* _Action item_
Once you find the line in the listing below that contains "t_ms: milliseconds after", copy it and every following line exactly, stopping at the end.

* _Source data_
....................
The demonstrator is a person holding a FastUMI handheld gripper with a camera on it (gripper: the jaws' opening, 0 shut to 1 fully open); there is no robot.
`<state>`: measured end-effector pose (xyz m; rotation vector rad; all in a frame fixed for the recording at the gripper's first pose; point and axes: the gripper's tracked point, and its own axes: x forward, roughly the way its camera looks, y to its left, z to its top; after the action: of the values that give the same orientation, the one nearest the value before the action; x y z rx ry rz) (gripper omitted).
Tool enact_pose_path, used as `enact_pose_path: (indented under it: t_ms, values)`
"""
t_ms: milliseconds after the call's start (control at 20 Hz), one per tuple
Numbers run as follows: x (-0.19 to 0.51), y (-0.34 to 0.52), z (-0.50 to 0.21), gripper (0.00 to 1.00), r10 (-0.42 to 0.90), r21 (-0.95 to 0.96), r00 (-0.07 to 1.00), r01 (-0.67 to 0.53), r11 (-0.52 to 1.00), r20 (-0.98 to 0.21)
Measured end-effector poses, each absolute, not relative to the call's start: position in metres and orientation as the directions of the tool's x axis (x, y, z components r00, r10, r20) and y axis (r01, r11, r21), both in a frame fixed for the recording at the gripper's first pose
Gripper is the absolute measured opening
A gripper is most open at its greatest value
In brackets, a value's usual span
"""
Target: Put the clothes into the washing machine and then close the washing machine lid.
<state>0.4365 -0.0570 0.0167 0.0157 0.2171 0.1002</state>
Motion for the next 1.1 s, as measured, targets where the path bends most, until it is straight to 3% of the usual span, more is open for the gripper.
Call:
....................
* _Task answer_
t_ms: milliseconds after the call's start (control at 20 Hz), one per tuple
Numbers run as follows: x (-0.19 to 0.51), y (-0.34 to 0.52), z (-0.50 to 0.21), gripper (0.00 to 1.00), r10 (-0.42 to 0.90), r21 (-0.95 to 0.96), r00 (-0.07 to 1.00), r01 (-0.67 to 0.53), r11 (-0.52 to 1.00), r20 (-0.98 to 0.21)
Measured end-effector poses, each absolute, not relative to the call's start: position in metres and orientation as the directions of the tool's x axis (x, y, z components r00, r10, r20) and y axis (r01, r11, r21), both in a frame fixed for the recording at the gripper's first pose
Gripper is the absolute measured opening
A gripper is most open at its greatest value
In brackets, a value's usual span
"""
Target: Put the clothes into the washing machine and then close the washing machine lid.
<state>0.4365 -0.0570 0.0167 0.0157 0.2171 0.1002</state>
Motion for the next 1.1 s, as measured, targets where the path bends most, until it is straight to 3% of the usual span, more is open for the gripper.
Call:

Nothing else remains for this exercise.